Exercise details -
Only one stretch of the listing below is wanted. Give it again exactly, from the line with "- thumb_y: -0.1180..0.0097" through the line with "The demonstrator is".

Data provided -
--- START ---

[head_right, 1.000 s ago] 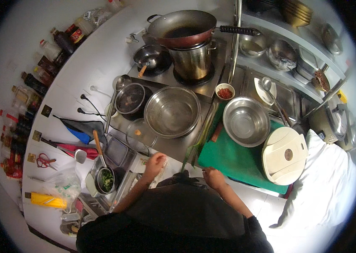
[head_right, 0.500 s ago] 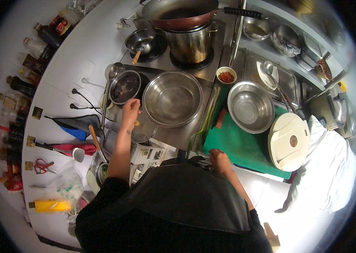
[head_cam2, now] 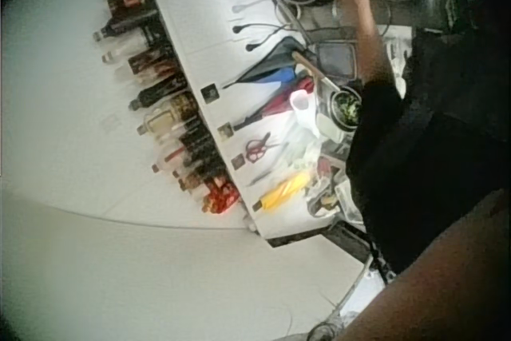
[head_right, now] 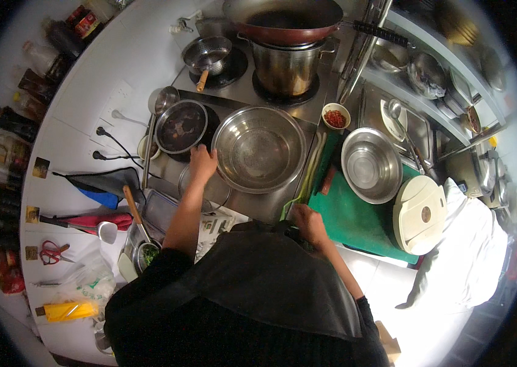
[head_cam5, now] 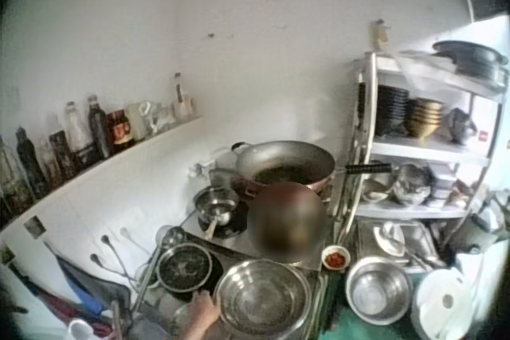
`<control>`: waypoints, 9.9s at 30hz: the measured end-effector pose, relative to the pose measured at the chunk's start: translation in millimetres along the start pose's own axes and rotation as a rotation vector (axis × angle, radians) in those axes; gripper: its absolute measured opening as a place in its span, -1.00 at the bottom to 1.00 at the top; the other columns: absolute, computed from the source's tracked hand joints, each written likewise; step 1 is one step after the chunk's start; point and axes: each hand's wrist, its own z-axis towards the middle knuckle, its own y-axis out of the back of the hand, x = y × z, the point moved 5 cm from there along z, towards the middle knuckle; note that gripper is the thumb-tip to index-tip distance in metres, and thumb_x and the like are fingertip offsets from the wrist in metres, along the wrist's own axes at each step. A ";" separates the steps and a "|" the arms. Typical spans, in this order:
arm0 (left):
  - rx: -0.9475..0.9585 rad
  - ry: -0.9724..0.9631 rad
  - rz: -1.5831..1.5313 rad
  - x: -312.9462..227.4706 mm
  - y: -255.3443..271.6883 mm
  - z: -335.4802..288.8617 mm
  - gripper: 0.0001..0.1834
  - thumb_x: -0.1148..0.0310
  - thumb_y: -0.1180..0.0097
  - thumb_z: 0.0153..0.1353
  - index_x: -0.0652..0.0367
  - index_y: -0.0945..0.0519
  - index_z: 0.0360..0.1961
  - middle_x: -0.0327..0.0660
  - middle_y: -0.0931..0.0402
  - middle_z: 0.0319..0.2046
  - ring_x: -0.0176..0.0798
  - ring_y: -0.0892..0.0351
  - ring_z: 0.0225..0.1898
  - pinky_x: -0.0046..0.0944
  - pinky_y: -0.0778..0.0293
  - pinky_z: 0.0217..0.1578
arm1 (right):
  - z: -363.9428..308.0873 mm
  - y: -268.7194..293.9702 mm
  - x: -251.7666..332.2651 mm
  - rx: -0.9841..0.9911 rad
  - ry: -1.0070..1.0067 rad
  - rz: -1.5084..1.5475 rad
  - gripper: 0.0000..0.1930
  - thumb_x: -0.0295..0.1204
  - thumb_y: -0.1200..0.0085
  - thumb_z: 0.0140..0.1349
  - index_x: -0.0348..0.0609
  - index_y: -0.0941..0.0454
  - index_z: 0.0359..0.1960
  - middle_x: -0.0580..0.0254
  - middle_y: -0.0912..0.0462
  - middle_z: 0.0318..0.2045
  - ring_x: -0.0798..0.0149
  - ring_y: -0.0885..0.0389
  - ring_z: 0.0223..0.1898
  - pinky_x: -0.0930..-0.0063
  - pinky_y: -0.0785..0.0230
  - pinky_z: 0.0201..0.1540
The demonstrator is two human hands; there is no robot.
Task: The person retrieves a round flatbread from a rice cooker and places it on a cutting board. They then retrieve chopped vegetables from a container and add them to a metal bowl, followed by retrieving a container of garlic cloves from a refrigerator and adding some to the bowl. The person then retrieves a small container of seasoning and adds it to the bowl.
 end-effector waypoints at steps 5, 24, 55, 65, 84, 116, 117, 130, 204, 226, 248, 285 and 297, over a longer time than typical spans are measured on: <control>0.318 0.089 -0.216 19.4 -35.2 -57.6 -0.60 0.12 -0.02 0.36 0.35 -0.50 -0.18 0.06 -0.52 -0.28 0.11 -0.60 -0.25 0.05 -0.54 -0.24 | 36.7 -21.7 7.1 0.044 -0.165 0.169 -0.68 -0.27 0.03 0.39 -0.34 -0.58 -0.16 -0.04 -0.68 -0.47 0.09 -0.72 -0.45 0.26 -0.52 -0.34; 0.215 0.456 -0.986 42.2 -96.9 -85.9 -0.63 0.15 0.04 0.46 0.17 -0.40 -0.45 -0.31 -0.26 -0.63 -0.38 -0.27 -0.65 -0.28 -0.21 -0.61 | 76.2 -39.2 13.3 0.005 -0.183 0.236 -0.69 -0.34 0.04 0.39 -0.37 -0.59 -0.36 0.05 -0.70 -0.52 0.20 -0.71 -0.51 0.33 -0.53 -0.39; 0.691 0.141 -0.406 75.4 -111.7 -211.8 -0.69 0.21 -0.10 0.26 0.31 -0.61 -0.31 -0.03 -0.57 -0.44 -0.17 -0.60 -0.47 -0.10 -0.47 -0.47 | -15.2 0.6 -102.5 -0.017 -0.179 -0.110 -0.67 -0.43 0.00 0.25 -0.36 -0.47 0.00 -0.14 -0.65 -0.54 -0.11 -0.69 -0.44 0.06 -0.52 -0.32; 0.768 -0.006 0.181 196.1 -192.6 -263.5 -0.75 0.29 -0.10 0.05 0.27 -0.68 -0.41 0.12 -0.64 -0.34 0.22 -0.65 -0.26 0.08 -0.56 -0.23 | -12.7 3.8 -98.0 0.100 -0.330 -0.521 -0.46 -0.27 0.03 0.27 -0.37 -0.33 0.21 -0.33 -0.65 -0.35 -0.32 -0.65 -0.30 -0.12 -0.50 -0.18; 0.858 -0.004 0.102 231.4 -287.0 -272.8 -0.61 0.14 -0.09 0.12 0.34 -0.68 -0.43 0.21 -0.63 -0.33 0.22 -0.66 -0.22 0.09 -0.57 -0.17 | -9.0 3.0 -87.0 0.098 -0.249 -0.664 -0.67 -0.24 0.03 0.26 -0.29 -0.41 -0.13 -0.30 -0.66 -0.37 -0.30 -0.68 -0.31 -0.13 -0.54 -0.22; 0.917 -0.086 0.225 207.2 -237.9 -266.4 -0.63 0.14 -0.09 0.12 0.28 -0.70 -0.39 0.14 -0.64 -0.37 0.20 -0.67 -0.26 0.02 -0.59 -0.20 | -3.0 -1.8 -90.5 0.141 -0.244 -0.713 -0.68 -0.24 0.07 0.29 -0.30 -0.45 -0.18 -0.24 -0.68 -0.35 -0.25 -0.69 -0.30 -0.06 -0.57 -0.24; 0.912 -0.127 0.239 209.0 -241.7 -267.0 -0.63 0.14 -0.09 0.12 0.27 -0.70 -0.40 0.13 -0.64 -0.38 0.19 -0.67 -0.27 0.01 -0.60 -0.20 | -3.2 -1.4 -90.2 0.136 -0.250 -0.713 -0.68 -0.24 0.07 0.29 -0.30 -0.45 -0.17 -0.24 -0.68 -0.35 -0.25 -0.69 -0.31 -0.06 -0.57 -0.24; 0.821 -0.134 0.172 219.6 -246.7 -272.8 -0.61 0.13 -0.05 0.14 0.28 -0.69 -0.44 0.17 -0.61 -0.41 0.23 -0.65 -0.31 0.08 -0.57 -0.20 | -2.4 -3.5 -94.6 0.135 -0.230 -0.689 -0.70 -0.28 0.06 0.26 -0.33 -0.46 -0.18 -0.23 -0.68 -0.36 -0.24 -0.70 -0.32 -0.06 -0.57 -0.26; -0.582 1.153 -1.327 245.2 -22.6 -510.1 -0.64 0.27 -0.06 0.34 0.34 -0.44 0.01 -0.05 -0.55 -0.30 -0.22 -0.57 -0.49 -0.30 -0.47 -0.51 | 19.9 -314.9 219.0 0.673 1.202 -0.722 -0.40 -0.37 -0.12 0.19 -0.21 -0.28 0.28 -0.08 -0.43 0.14 -0.08 -0.41 0.18 0.07 -0.29 0.23; -0.601 1.243 -1.425 429.9 2.2 -452.9 -0.66 0.39 -0.04 0.35 0.46 -0.31 -0.02 0.06 -0.40 -0.14 -0.04 -0.60 -0.22 -0.19 -0.68 -0.27 | 34.3 -578.5 282.2 1.780 0.138 -1.469 -0.65 -0.37 -0.29 0.18 -0.34 -0.53 -0.10 0.00 -0.68 -0.44 0.16 -0.71 -0.45 0.25 -0.55 -0.44; -0.285 1.118 0.170 475.0 13.6 -284.8 -0.51 -0.04 0.09 0.34 0.24 -0.48 -0.12 0.02 -0.43 -0.07 0.06 -0.34 0.07 0.05 -0.15 0.17 | 18.8 -535.0 235.9 1.839 -0.592 -0.547 -0.62 -0.64 -0.12 0.12 -0.28 -0.20 -0.10 0.14 -0.38 -0.68 0.30 -0.38 -0.73 0.31 -0.24 -0.72; -1.177 0.755 -1.221 456.5 132.3 -313.4 -0.31 -0.21 0.45 0.46 0.21 -0.51 -0.13 -0.15 -0.51 -0.28 -0.18 -0.46 -0.13 -0.13 -0.36 -0.01 | -19.7 -431.6 283.2 1.699 -0.615 -0.258 -0.44 -0.55 -0.15 0.18 -0.09 -0.18 0.19 0.28 -0.37 -0.52 0.44 -0.32 -0.62 0.50 -0.20 -0.61; -0.991 0.491 -0.462 350.0 142.1 -272.6 -0.68 0.34 -0.18 0.20 0.21 -0.48 -0.06 0.00 -0.47 -0.16 0.10 -0.50 -0.08 -0.03 -0.49 -0.12 | 0.6 -348.8 248.6 1.440 -0.634 -0.206 -0.44 -0.58 -0.10 0.20 0.00 -0.17 0.20 0.29 -0.35 -0.56 0.43 -0.29 -0.68 0.48 -0.16 -0.70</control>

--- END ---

Task result -
  - thumb_y: -0.1180..0.0097
  - thumb_z: 0.0153..0.1353
  - index_x: -0.0652..0.0367
  - index_y: -0.0945..0.0519
  - index_z: 0.0360..0.1961
  - middle_x: -0.0327..0.0660
  - middle_y: -0.0931..0.0402
  - middle_z: 0.0319..0.2046
  - ring_x: -0.0176..0.0798
  - ring_y: -0.0892..0.0351
  - ring_z: 0.0225..0.1898
  - pinky_x: -0.0046..0.0944
  - pinky_y: -0.0778..0.0293
  - pinky_z: 0.0217..0.1578
arm1 (right):
  - z: -363.9428..308.0873 mm
  - y: -268.7194..293.9702 mm
  - x: -251.7666..332.2651 mm
  - rx: -0.9841..0.9911 rad
  - ry: -1.0070..1.0067 rad
  - rz: -1.5084..1.5475 rad
  - gripper: 0.0000..0.1930
  - thumb_x: -0.0295..0.1204
  - thumb_y: -0.1200..0.0085
  - thumb_z: 0.0140..0.1349
  - index_x: -0.0348..0.0609
  - index_y: -0.0941..0.0454
  - index_z: 0.0359..0.1960
  - middle_x: -0.0580..0.0254
  - middle_y: -0.0912..0.0462
  - middle_z: 0.0318..0.2045
  - ring_x: -0.0798..0.0149
  - ring_y: -0.0885..0.0389
  - ring_z: 0.0223..0.1898
  - pinky_x: -0.0930..-0.0063
  - pinky_y: -0.0785..0.0230
  - pinky_z: 0.0201..0.1540
The demonstrator is two human hands; there is no robot.

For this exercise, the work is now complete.